Uma ampla revisão científica publicada na Cochrane Database of Systematic Reviews analisou cuidadosamente os dados disponíveis sobre o tema. O estudo intitulado Aspirin and other non-steroidal anti-inflammatory drugs (NSAIDs) for the prevention of colorectal cancer and colorectal adenoma in the general population, liderado por Zhaolun Cai em 2026, revisou ensaios clínicos envolvendo milhares de participantes (DOI: 10.1002/14651858.CD015266.pub2).
Os resultados destacam que o uso rotineiro de aspirina não deve ser considerado uma estratégia garantida de prevenção do câncer colorretal na população em geral.
O que os estudos clínicos revelam
Para entender melhor os efeitos da aspirina, os pesquisadores avaliaram 10 ensaios clínicos randomizados, somando 124.837 participantes. Todos os estudos investigaram se o medicamento poderia reduzir o risco de desenvolver câncer colorretal ou lesões pré-cancerosas chamadas adenomas.
A análise mostrou que, no período de 5 a 15 anos de uso, a aspirina provavelmente não reduz o risco de câncer de intestino. Em outras palavras, o benefício preventivo esperado não apareceu nesse intervalo.
Alguns dados sugerem um possível efeito protetor após períodos mais longos, superiores a 10 ou 15 anos. Entretanto, os próprios pesquisadores destacam que a confiança nessas evidências é considerada baixa, porque os resultados vêm de análises observacionais realizadas após o término dos ensaios clínicos.
Durante esses longos períodos de acompanhamento, fatores como mudança de tratamento ou interrupção do medicamento podem interferir nos resultados.
O risco imediato que muitas pessoas ignoram
Enquanto o benefício potencial da aspirina permanece incerto, os efeitos adversos já são bem conhecidos. O mesmo estudo identificou evidências consistentes de que o uso regular do medicamento aumenta o risco de sangramento grave.
Entre os principais riscos observados estão:
• hemorragia extracraniana grave
• probabilidade maior de ocorrência de AVC hemorrágico
• maior risco de complicações em pessoas com histórico de úlceras ou distúrbios de coagulação
Outro ponto importante é que mesmo doses baixas, frequentemente chamadas de aspirina infantil, podem elevar o risco de sangramento.
Além disso, idosos apresentam vulnerabilidade maior, o que torna essencial avaliar cuidadosamente os benefícios e riscos antes de iniciar o uso contínuo.
A resposta ao medicamento pode variar entre diferentes grupos
Apesar dos resultados gerais, a ciência reconhece que alguns grupos específicos podem se beneficiar da aspirina. Pessoas com condições hereditárias que aumentam o risco de câncer colorretal, como a síndrome de Lynch, já demonstraram possível resposta positiva ao medicamento em estudos anteriores.

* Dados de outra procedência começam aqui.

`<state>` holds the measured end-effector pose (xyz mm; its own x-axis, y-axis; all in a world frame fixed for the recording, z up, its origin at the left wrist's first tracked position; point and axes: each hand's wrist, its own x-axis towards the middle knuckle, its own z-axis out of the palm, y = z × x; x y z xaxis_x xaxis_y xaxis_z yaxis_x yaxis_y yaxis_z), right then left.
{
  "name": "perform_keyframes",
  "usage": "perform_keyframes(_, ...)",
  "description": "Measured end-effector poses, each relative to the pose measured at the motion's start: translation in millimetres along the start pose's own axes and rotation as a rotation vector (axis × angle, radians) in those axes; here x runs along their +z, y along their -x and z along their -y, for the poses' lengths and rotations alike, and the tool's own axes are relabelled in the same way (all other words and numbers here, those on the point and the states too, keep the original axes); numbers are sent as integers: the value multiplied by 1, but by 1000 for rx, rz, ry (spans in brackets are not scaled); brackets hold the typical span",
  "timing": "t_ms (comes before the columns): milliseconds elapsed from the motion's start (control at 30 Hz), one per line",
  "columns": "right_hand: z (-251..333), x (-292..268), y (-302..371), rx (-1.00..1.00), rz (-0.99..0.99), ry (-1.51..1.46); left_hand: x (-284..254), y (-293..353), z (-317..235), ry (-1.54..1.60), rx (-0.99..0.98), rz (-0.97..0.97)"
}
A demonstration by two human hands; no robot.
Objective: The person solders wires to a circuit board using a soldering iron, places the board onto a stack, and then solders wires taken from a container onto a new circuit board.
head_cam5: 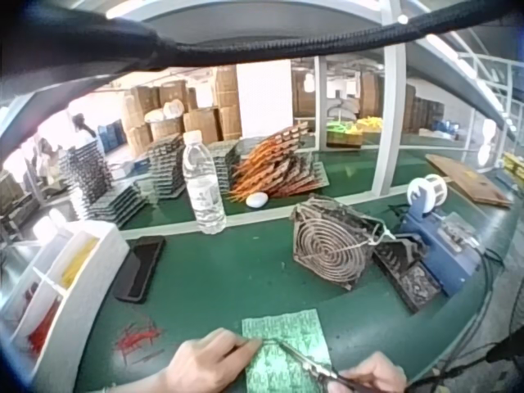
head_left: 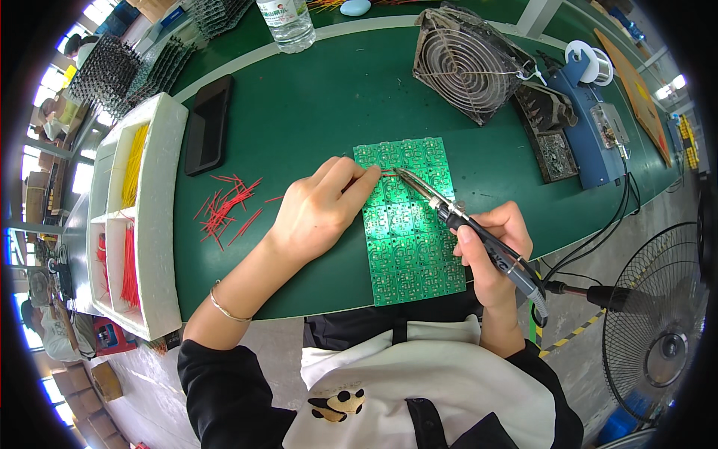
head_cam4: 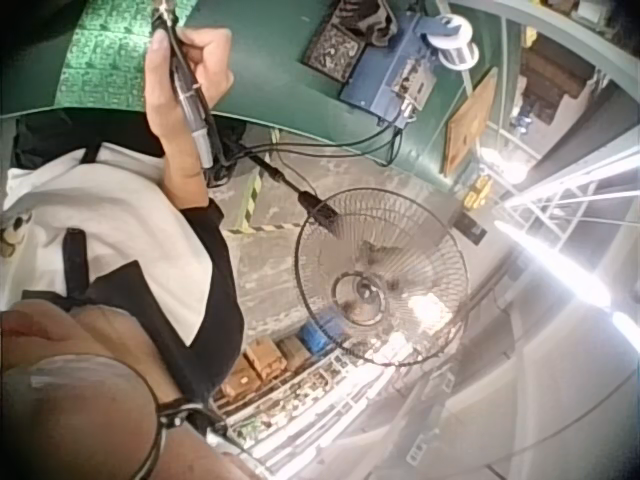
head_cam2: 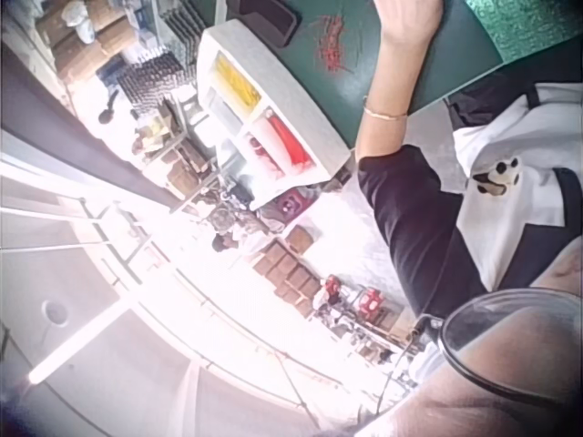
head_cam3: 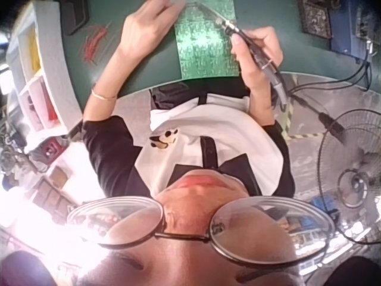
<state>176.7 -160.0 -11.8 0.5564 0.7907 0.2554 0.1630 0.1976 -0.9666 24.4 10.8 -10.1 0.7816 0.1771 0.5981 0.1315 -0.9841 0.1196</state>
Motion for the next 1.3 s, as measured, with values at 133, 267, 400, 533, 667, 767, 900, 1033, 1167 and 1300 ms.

No entanto, a revisão publicada na Cochrane Database of Systematic Reviews concentrou-se em indivíduos com risco médio para câncer de intestino, e para essa população os dados ainda são considerados inconclusivos.
Por isso, especialistas defendem cada vez mais uma abordagem baseada em prevenção personalizada, na qual fatores genéticos, histórico médico e perfil de risco individual são analisados antes de qualquer recomendação.
O caminho mais seguro para prevenir câncer de intestino
Diante das evidências atuais, a prevenção do câncer colorretal continua baseada principalmente em medidas já consolidadas pela medicina.
Entre as estratégias mais eficazes estão:
• manter em dia exames de rastreamento, como a colonoscopia
• priorizar uma alimentação rica em fibras, com frutas e vegetais
• prática de atividade física regular
• controle do peso corporal
• reduzir a ingestão de bebidas alcoólicas e produtos cárneos processados
Assim, embora a aspirina continue sendo um medicamento importante em várias condições médicas, seu uso exclusivo para prevenir câncer de intestino não é recomendado para a população geral sem avaliação médica individualizada.
Aviso: Este conteúdo tem caráter informativo e não substitui avaliação por profissional de saúde. Por: Rafaela Lucena, Farmacêutica (CRF-RJ:13912).